*** Opening Given records ***

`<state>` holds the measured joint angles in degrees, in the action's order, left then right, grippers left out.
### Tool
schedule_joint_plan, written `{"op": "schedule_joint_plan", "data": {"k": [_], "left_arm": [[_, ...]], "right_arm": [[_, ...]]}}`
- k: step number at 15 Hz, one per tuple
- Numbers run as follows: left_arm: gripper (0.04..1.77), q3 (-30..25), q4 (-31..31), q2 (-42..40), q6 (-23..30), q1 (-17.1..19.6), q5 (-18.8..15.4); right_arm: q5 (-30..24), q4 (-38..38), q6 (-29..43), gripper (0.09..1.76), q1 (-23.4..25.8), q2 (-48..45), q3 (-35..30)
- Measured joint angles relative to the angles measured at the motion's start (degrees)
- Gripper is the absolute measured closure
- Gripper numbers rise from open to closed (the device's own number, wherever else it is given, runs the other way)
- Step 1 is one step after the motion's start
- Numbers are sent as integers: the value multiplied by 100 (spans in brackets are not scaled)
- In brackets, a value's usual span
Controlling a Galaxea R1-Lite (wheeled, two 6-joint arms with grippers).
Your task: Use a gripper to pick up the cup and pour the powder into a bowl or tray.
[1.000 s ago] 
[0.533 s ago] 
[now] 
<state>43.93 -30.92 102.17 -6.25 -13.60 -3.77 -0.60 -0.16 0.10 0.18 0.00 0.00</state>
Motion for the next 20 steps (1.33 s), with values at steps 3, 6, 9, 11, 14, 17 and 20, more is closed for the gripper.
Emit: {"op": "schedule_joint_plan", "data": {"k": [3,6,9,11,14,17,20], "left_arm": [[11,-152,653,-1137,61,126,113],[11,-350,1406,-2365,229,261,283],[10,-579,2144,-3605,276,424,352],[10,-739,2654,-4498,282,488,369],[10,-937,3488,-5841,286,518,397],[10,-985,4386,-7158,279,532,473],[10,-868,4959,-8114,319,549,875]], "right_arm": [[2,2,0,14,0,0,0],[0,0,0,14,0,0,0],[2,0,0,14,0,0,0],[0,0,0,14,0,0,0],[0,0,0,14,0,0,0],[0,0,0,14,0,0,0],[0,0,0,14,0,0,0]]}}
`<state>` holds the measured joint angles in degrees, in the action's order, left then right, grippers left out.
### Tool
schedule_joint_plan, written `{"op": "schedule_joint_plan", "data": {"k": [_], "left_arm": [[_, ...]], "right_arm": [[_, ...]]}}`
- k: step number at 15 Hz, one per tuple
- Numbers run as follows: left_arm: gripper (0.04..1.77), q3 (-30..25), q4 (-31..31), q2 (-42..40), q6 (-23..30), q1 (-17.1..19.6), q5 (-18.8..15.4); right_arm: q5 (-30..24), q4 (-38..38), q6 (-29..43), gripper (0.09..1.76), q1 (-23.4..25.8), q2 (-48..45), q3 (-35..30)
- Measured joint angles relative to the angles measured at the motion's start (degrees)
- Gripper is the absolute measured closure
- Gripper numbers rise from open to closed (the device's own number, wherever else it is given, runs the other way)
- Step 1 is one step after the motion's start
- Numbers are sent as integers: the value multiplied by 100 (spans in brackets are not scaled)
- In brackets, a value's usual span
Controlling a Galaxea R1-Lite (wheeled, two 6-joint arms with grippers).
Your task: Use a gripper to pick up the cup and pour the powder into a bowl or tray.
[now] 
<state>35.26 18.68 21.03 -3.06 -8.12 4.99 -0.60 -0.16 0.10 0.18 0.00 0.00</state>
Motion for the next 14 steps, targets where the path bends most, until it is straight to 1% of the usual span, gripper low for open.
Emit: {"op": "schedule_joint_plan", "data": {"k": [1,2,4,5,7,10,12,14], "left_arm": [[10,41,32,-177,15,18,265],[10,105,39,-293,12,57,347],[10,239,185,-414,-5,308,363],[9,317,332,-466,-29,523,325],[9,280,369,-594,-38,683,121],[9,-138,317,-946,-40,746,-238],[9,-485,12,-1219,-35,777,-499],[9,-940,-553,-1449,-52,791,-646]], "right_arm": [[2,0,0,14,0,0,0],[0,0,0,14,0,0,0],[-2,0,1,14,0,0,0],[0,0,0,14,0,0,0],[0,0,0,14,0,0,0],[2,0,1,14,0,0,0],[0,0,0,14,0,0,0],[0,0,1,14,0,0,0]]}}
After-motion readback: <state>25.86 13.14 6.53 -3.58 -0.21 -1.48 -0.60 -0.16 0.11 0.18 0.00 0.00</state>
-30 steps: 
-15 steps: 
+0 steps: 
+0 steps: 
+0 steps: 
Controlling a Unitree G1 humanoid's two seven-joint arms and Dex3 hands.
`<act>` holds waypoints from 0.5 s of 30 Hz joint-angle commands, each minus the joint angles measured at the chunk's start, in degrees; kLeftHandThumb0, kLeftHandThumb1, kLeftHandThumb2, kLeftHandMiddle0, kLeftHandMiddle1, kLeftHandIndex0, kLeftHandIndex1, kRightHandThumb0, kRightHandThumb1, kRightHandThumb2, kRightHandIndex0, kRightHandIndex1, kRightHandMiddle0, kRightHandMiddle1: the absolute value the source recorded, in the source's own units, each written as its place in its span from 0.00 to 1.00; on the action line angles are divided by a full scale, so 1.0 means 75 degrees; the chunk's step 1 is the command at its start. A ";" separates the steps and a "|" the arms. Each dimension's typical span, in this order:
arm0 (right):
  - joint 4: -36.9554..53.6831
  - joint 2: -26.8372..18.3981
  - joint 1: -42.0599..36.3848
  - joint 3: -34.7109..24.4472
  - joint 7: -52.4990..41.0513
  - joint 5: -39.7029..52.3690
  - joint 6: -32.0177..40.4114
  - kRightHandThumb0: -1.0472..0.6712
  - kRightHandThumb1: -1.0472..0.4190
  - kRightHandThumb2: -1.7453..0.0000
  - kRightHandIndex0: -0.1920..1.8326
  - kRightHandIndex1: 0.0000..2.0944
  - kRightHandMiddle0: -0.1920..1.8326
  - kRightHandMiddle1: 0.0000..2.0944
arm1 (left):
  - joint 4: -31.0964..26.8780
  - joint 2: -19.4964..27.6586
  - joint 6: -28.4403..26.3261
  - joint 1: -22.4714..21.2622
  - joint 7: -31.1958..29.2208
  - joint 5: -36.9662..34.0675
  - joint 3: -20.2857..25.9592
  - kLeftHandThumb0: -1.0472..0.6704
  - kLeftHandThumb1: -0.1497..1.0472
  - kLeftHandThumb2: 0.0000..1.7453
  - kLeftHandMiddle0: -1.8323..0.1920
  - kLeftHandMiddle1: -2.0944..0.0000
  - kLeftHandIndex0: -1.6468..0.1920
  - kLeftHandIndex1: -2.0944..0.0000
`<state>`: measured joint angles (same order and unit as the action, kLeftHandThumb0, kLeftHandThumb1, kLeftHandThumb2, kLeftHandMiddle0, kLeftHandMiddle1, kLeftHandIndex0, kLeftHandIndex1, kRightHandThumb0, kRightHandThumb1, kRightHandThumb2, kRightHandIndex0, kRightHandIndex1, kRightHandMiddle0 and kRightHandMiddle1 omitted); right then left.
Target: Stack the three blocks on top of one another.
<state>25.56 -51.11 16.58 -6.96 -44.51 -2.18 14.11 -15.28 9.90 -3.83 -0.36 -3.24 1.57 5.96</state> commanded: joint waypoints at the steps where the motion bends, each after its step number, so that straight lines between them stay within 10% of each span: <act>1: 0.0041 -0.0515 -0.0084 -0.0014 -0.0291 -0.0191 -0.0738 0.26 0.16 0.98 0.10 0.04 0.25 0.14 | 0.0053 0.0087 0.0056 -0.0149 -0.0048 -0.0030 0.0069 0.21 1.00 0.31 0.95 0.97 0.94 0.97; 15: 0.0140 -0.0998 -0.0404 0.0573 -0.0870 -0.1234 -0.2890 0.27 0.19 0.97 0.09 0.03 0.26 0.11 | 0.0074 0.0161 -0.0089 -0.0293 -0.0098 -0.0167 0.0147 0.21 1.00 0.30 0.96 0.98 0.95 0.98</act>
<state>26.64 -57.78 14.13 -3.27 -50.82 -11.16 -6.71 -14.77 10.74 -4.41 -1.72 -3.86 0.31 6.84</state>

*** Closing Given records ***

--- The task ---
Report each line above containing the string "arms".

--- Expected output ---
Controlling a Galaxea R1-Lite (wheeled, two 6-joint arms with grippers).
Controlling a Galaxea R1-Lite (wheeled, two 6-joint arms with grippers).
Controlling a Unitree G1 humanoid's two seven-joint arms and Dex3 hands.
`<act>` holds waypoints from 0.5 s of 30 Hz joint-angle commands, each minus the joint angles measured at the chunk's start, in degrees; kLeftHandThumb0, kLeftHandThumb1, kLeftHandThumb2, kLeftHandMiddle0, kLeftHandMiddle1, kLeftHandIndex0, kLeftHandIndex1, kRightHandThumb0, kRightHandThumb1, kRightHandThumb2, kRightHandIndex0, kRightHandIndex1, kRightHandMiddle0, kRightHandMiddle1: the absolute value the source recorded, in the source's own units, each written as its place in its span from 0.00 to 1.00; on the action line angles are divided by a full scale, so 1.0 means 75 degrees; the chunk's step 1 is the command at its start. A ";" separates the steps and a "|" the arms. Each dimension's typical span, in this order:

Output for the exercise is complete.